Sunday, April 22, 2012

Another Week in the Cast

Okay, I admit it. I'm sitting here tapping my feet, twisting locks of hair, and going a little bit crazy. I look down at  this hard piece of plaster and bandages engulfing my whole left hand except for the thumb (which might be useful except for the fact that it's disconnected from the rest just enough to be in a constant state of paraesthesia). I keep thinking the day I have my painting hand back to full recovery can't come soon enough.

You know what I miss? Washing dishes. Opening a jam jar. Typing with both hands. Buttoning my pants (yes, I've pulled out my entire wardrobe of elastic-waisted bottoms for this week. Real fashionable!). Putting my hair in a ponytail. Applying the perfect sweep of eye liner. I even miss working out (something I never would have admitted to before!). Most of all, I miss the silent daily dialog between me and my work. The paint has dried up on my palette, my blank canvases grow dusty, and my brushes sit unused, like soldiers without an assignment.  

Meanwhile, my projects pile up, as I've put them off for a whole month now. I thought April was going to be a crazy month, but it's almost as though God decided to re-arrange my schedule for me, enforcing an extended time of awkward stillness that even I -- an artist accustomed to long hours of solitude -- am uncomfortable with. The longer I am unable to do things, the more I am rightly forced to dwell on spiritual matters... i.e., not the state of my art (because let's face it... it's on hold right now!), but rather, the state of my soul. If I am struggling with a mere broken finger, I have to ask--how do the sick and dying, paraplegics, cancer-stricken, and weary sufferers of this world make it through each day, without the hope for heaven that I have? This "round two" of wearing a cast and suffering pain and being forced to abstain from my work... has it been yet another test to see where I've placed my true allegiance? Once upon a time, I thought this would be impossible to endure; I lived in fear of hurting my hands or being put in a position where I might not be able to do the things I love. Now that it's happened, I'll be the first to confess that it hasn't been easy, yet God's grace has been abundant, and He is helping me make it through. The moments where I lose sight of Him and start dwelling on me - are when I break down and begin to despair (will it never end?),  but as soon as I go back to God's Word and become reminded of His promises, I have hope once more. There is always hope for those who trust in the Savior.
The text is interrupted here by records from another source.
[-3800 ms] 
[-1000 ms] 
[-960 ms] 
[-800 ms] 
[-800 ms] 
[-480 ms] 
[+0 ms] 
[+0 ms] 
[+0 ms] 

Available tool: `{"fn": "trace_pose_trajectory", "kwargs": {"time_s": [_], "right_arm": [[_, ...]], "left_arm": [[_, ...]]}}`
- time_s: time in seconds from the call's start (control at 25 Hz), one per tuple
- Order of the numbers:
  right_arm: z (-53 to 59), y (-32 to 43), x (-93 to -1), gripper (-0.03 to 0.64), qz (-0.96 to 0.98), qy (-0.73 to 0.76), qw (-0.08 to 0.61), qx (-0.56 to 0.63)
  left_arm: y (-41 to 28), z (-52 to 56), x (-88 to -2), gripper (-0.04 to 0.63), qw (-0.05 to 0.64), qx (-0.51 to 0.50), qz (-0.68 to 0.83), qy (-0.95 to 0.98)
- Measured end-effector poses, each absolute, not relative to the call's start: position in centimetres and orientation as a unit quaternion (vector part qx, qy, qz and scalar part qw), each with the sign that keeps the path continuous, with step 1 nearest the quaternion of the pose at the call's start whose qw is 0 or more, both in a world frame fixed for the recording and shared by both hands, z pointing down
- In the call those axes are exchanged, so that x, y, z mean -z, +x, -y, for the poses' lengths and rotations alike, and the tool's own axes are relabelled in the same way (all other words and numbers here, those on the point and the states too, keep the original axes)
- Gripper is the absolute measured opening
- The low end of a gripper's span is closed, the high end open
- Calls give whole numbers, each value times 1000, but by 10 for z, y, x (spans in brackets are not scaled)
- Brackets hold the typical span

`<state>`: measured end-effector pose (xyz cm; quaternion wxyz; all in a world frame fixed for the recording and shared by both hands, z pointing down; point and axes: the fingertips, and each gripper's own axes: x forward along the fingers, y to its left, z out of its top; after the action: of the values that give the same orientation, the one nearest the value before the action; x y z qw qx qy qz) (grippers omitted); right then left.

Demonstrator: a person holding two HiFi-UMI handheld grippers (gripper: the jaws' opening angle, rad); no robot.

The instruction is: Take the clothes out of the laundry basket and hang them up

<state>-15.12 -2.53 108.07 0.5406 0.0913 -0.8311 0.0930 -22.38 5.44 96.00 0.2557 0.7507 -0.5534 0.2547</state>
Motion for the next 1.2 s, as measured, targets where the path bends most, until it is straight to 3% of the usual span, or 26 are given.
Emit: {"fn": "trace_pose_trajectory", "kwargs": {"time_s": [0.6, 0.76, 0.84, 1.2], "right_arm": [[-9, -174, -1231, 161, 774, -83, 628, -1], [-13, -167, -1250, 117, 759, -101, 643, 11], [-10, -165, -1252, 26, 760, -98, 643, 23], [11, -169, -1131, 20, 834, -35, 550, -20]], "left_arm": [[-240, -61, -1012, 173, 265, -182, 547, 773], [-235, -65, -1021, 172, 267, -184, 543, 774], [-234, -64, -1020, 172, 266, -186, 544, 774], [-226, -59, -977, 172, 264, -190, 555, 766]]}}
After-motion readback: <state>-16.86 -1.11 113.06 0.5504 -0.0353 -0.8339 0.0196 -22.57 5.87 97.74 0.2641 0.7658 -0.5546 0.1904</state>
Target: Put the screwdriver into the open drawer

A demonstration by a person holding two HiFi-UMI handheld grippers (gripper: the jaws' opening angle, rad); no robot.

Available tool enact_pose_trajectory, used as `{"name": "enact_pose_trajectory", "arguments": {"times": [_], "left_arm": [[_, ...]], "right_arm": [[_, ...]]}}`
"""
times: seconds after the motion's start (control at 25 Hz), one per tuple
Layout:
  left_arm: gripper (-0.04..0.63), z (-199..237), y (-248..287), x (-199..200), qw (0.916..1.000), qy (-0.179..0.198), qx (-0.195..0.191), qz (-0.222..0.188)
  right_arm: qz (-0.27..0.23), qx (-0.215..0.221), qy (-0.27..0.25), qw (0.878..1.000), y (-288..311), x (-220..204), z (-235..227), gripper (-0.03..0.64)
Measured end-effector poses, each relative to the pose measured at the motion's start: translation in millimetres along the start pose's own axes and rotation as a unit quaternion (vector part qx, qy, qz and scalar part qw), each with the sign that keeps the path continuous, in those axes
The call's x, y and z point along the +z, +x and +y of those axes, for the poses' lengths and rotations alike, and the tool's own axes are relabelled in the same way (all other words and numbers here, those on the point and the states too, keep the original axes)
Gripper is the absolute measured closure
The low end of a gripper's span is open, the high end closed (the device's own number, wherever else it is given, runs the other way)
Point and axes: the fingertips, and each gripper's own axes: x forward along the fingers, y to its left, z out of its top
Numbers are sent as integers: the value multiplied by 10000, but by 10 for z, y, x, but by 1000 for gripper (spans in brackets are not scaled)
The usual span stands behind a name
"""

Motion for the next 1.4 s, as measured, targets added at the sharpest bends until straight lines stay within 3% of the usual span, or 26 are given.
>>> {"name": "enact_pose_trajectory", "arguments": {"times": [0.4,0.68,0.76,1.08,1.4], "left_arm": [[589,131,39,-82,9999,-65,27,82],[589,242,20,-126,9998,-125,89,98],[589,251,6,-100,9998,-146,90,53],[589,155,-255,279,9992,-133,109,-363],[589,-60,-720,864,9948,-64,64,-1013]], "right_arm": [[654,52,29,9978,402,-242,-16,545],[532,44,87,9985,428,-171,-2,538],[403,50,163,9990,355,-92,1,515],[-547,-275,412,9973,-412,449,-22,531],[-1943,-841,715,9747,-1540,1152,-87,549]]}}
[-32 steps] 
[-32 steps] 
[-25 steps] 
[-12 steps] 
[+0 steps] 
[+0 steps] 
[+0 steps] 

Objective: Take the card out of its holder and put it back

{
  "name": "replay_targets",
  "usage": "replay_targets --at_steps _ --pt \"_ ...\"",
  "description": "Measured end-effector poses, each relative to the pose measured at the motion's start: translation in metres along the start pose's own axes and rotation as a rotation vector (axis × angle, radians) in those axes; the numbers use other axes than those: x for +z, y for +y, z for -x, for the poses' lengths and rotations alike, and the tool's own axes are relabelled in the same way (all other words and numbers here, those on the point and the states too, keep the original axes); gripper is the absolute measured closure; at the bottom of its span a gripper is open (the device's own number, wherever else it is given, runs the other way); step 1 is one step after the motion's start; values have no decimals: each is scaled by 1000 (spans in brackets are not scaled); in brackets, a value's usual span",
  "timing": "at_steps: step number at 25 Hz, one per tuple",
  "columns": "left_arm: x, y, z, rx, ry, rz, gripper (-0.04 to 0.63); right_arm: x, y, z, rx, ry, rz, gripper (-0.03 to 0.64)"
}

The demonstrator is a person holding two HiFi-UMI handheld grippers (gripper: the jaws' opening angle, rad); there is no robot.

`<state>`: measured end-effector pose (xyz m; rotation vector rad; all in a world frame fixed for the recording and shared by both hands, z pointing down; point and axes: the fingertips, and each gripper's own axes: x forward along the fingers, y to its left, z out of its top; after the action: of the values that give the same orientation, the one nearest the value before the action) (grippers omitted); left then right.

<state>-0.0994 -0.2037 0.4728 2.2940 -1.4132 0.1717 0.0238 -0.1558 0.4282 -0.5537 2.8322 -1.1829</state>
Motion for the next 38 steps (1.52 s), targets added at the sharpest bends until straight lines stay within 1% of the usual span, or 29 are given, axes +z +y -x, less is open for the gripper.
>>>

Since, then, you have been raised with Christ, set your hearts on things above, where Christ is seated at the right hand of God. Set your minds on things above, not on earthly things. - Colossians 3:1-2 

Perhaps there's even hope for me as an ambidextrous painter! Ha! In my boredom, I have started yet another right-handed self portrait. This time I experimented with setting up two mirrors so that instead of the typical frontal view, it was a profile. I got very frustrated with myself and my limitations while working on this piece, but the surprising part is that it actually looks like me. Whether or not it's a good painting, I don't know. But at least I got to get my brushes dirty again and spend some much-needed time in the studio.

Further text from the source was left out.